== Task ==
Give again, word for word, the lines below that run from the line with "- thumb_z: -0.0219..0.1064" through the line with "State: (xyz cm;". Drop the pictures.

== Information provided ==
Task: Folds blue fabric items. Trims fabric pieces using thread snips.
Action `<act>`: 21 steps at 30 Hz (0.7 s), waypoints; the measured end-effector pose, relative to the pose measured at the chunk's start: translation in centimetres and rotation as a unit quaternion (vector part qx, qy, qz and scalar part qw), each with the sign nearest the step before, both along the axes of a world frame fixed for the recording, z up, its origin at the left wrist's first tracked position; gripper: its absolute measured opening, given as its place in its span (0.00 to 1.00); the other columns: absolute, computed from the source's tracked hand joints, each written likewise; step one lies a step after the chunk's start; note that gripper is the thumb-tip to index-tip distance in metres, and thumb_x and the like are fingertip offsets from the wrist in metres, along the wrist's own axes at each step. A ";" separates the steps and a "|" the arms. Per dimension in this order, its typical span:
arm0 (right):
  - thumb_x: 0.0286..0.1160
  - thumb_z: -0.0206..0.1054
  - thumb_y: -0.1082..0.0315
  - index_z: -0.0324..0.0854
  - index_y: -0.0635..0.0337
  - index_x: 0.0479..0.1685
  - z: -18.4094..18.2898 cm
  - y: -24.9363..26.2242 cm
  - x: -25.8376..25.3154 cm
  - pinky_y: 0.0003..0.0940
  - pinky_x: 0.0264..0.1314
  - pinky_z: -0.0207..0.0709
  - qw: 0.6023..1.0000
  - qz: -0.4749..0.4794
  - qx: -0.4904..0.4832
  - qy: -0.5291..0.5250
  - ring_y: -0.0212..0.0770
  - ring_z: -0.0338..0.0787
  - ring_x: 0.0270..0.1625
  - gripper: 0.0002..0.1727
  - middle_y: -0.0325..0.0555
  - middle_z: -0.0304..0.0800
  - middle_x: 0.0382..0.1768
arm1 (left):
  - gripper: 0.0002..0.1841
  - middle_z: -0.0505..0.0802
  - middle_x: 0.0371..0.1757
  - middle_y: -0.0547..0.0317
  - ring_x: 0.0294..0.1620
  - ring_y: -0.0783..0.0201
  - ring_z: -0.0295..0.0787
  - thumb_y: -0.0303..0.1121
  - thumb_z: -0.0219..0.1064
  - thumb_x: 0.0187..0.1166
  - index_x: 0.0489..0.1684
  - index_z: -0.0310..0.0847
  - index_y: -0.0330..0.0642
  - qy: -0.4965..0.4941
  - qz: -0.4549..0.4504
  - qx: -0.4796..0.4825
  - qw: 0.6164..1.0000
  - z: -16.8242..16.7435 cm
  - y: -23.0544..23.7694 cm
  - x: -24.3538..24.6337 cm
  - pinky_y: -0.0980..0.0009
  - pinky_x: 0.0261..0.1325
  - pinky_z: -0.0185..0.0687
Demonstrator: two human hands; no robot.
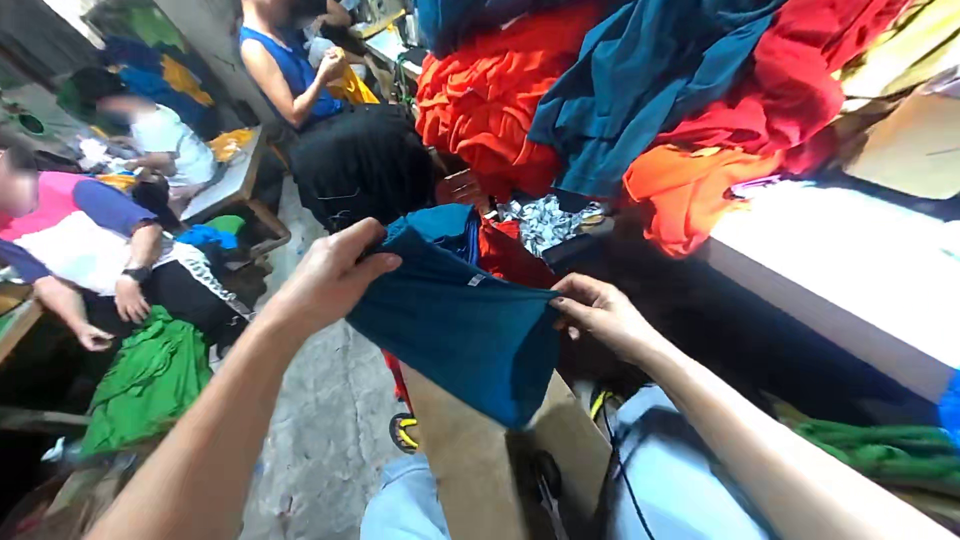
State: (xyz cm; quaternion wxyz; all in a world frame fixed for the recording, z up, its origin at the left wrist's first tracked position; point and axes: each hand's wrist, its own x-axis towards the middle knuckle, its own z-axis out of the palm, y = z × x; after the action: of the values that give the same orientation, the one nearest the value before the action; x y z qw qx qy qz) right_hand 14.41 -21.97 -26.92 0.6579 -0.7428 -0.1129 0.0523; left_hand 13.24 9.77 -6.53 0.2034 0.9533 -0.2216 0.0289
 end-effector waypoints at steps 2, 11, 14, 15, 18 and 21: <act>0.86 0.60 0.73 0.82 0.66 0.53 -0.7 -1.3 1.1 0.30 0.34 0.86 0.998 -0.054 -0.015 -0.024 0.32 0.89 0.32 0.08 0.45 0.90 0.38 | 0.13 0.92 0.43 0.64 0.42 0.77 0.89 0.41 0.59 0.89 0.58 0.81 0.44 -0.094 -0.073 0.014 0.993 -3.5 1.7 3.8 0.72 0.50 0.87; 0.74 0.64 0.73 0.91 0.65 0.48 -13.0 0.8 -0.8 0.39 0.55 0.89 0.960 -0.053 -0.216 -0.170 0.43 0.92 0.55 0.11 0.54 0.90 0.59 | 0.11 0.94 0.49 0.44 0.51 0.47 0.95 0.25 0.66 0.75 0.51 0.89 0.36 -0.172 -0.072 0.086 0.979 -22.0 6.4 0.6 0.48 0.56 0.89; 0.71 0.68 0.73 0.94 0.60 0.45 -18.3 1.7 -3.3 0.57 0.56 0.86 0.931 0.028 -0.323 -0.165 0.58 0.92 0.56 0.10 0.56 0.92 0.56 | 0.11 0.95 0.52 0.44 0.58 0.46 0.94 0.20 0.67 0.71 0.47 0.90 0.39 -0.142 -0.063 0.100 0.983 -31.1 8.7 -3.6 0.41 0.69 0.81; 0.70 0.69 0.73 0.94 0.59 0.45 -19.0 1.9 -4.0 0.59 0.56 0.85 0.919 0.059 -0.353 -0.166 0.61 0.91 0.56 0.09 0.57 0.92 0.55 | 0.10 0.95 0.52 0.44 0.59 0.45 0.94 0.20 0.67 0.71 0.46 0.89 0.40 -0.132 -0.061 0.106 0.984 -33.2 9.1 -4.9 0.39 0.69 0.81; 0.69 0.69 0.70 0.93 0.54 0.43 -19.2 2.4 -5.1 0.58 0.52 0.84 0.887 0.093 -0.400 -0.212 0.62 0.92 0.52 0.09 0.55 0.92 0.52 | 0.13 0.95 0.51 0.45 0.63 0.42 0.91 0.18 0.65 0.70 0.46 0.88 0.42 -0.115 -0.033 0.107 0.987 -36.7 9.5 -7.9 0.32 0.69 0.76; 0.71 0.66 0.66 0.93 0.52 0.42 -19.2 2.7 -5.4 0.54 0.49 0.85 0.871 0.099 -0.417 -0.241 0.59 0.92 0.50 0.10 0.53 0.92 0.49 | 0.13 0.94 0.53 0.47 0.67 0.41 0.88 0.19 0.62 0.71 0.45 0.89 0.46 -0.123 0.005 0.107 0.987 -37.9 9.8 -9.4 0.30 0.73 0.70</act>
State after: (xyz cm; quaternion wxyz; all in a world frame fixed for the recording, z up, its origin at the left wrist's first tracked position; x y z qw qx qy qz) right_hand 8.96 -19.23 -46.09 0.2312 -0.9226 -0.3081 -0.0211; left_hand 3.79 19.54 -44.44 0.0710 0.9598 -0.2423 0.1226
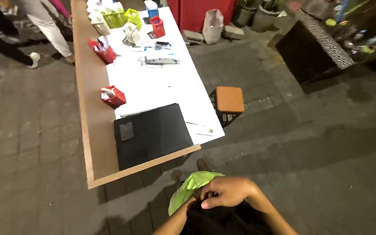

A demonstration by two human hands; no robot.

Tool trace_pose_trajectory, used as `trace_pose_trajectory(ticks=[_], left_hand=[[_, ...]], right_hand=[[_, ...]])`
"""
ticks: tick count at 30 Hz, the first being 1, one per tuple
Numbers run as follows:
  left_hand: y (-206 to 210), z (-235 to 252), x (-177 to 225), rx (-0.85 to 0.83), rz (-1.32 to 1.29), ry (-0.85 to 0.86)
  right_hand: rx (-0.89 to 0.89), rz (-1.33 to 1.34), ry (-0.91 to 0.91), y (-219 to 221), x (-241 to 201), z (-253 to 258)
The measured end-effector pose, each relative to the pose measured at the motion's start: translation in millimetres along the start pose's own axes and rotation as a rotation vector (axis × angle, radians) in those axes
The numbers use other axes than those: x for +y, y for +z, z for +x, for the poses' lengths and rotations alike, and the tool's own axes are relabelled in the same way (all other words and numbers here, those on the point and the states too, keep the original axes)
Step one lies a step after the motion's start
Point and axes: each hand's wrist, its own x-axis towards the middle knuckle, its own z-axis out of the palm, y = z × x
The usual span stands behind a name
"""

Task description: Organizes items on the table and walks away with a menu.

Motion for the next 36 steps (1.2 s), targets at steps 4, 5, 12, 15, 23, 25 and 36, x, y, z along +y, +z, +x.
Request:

== Written response ==
  - thumb_z: -0.0219..0.1064
  - thumb_x: 0.0187..0.1166
  - index_x: 0.0489..0.1684
  - index_z: -0.0310..0.0847
  - index_y: -0.0330..0.0642
  - qy: -0.4965..0.4941
  - qz: -0.4549..0.4504
  - qx: -0.4796..0.4825
  - qw: 0.6164..1.0000
  - z: -16.8242..16.7435 cm
  - y: -23.0544..23.7694 cm
  - x: -24.3538..24.6337 cm
  - pinky_y: -0.0980..0.0009
  - pinky_x: 0.0261..0.1325
  - pinky_z: -0.0185..0.0687
Demonstrator: two human hands; no robot.
State: (xyz cm; quaternion wxyz; all in a world frame fixed for the recording, z up, its origin at the left wrist's first tracked position; point and axes: each hand's wrist, its own x-axis towards the middle knuckle, its own z-axis out of the palm, y = z × x; after the action: of the values that give the same orientation, the one nearest the value before the action; x y z qw qx qy qz) right_hand 14.41 -21.97 -26.92 0.6579 -0.7428 -0.1129 0.0523; left_hand 13.24 9.77 -6.53 0.2034 0.9533 -0.2216 0.0289

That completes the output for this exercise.